CASE STUDY 04

Turning Around a Failing National Program

When I took over the program, it was losing money at a rate that could not be sustained.

This was a national credentialing system tied to port security, with a large distributed network of enrollment locations. The program had been stood up with a fixed-cost model—leased offices, staffed locations, and infrastructure designed for an initial surge of demand.

That surge had passed.

What remained was a steady volume of transactions that did not support the cost structure that had been put in place. Revenue was predictable. Costs were not. The result was a multi-million-dollar monthly loss.

The program could not be paused or reset. It was active, visible, and required to function.

The issue was not operational discipline. It was the model.

The system had been built around fixed infrastructure. The volume no longer justified it.

The approach we took was to change the model while the system continued to run.

Instead of owning and staffing every location, we began shifting to a partner-based network. Existing businesses with facilities and personnel would perform the work under contract, on a per-transaction basis. That aligned cost with demand and reduced the fixed burden of the system.

This was not a single transition.

It was a sequence of transitions across the network.

Each location had to be evaluated, a partner identified or developed, contracts put in place, staff trained, and the site certified. Once ready, operations would shift from the existing model to the new one. That required coordination across scheduling systems, customer communication, and field operations.

At the same time, the legacy structure had to be managed down—leases, staffing, and commitments that could not be eliminated immediately.

The system was effectively being rebuilt while it was running.

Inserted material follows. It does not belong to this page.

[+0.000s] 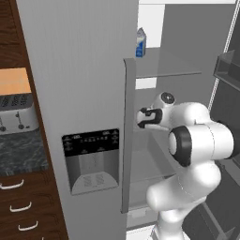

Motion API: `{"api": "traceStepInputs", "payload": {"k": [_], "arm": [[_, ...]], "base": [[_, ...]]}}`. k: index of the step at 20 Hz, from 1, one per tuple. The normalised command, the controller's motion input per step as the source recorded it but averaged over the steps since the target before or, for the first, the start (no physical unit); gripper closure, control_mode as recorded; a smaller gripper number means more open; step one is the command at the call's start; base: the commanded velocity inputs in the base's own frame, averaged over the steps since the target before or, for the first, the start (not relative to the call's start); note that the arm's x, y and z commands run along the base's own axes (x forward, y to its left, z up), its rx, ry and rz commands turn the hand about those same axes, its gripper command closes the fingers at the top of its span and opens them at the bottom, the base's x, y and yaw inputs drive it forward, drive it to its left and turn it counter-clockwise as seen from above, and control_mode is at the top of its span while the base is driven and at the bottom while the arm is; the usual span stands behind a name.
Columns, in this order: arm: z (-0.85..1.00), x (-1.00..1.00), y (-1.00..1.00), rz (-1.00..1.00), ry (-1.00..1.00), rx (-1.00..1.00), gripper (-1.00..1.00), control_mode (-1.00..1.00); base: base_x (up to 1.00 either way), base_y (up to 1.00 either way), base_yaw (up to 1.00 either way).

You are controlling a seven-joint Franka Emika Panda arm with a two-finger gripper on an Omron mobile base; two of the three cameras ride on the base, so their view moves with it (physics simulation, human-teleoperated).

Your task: Take the strawberry from the fridge and place it on top of the pancake, located on the dining counter.

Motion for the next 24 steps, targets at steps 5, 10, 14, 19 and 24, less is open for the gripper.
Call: {"api": "traceStepInputs", "payload": {"k": [5,10,14,19,24], "arm": [[1.0,-0.98,0.21,-0.07,0.01,-0.02,1.0,-1.0],[1.0,-0.99,0.09,-0.03,0.16,0.02,1.0,-1.0],[0.99,-0.9,0.27,-0.04,0.21,0.05,1.0,-1.0],[0.61,-0.95,0.23,-0.08,0.04,0.0,1.0,-1.0],[0.25,-1.0,0.01,-0.03,-0.07,0.0,1.0,-1.0]], "base": [[0.0,0.0,0.0],[0.0,0.0,0.0],[0.0,0.0,0.0],[0.0,0.0,0.0],[0.0,0.0,0.0]]}}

Over time, as more locations moved to the partner model, the cost structure changed. The program reached break-even within months and became profitable shortly after.

More importantly, it became stable.

The external pressure that had been building—financial, operational, and political—began to dissipate. The program was no longer at risk of failing. It operated as a normal system.

When the work came up for recompete, we were no longer defending a broken structure. We were operating a working one.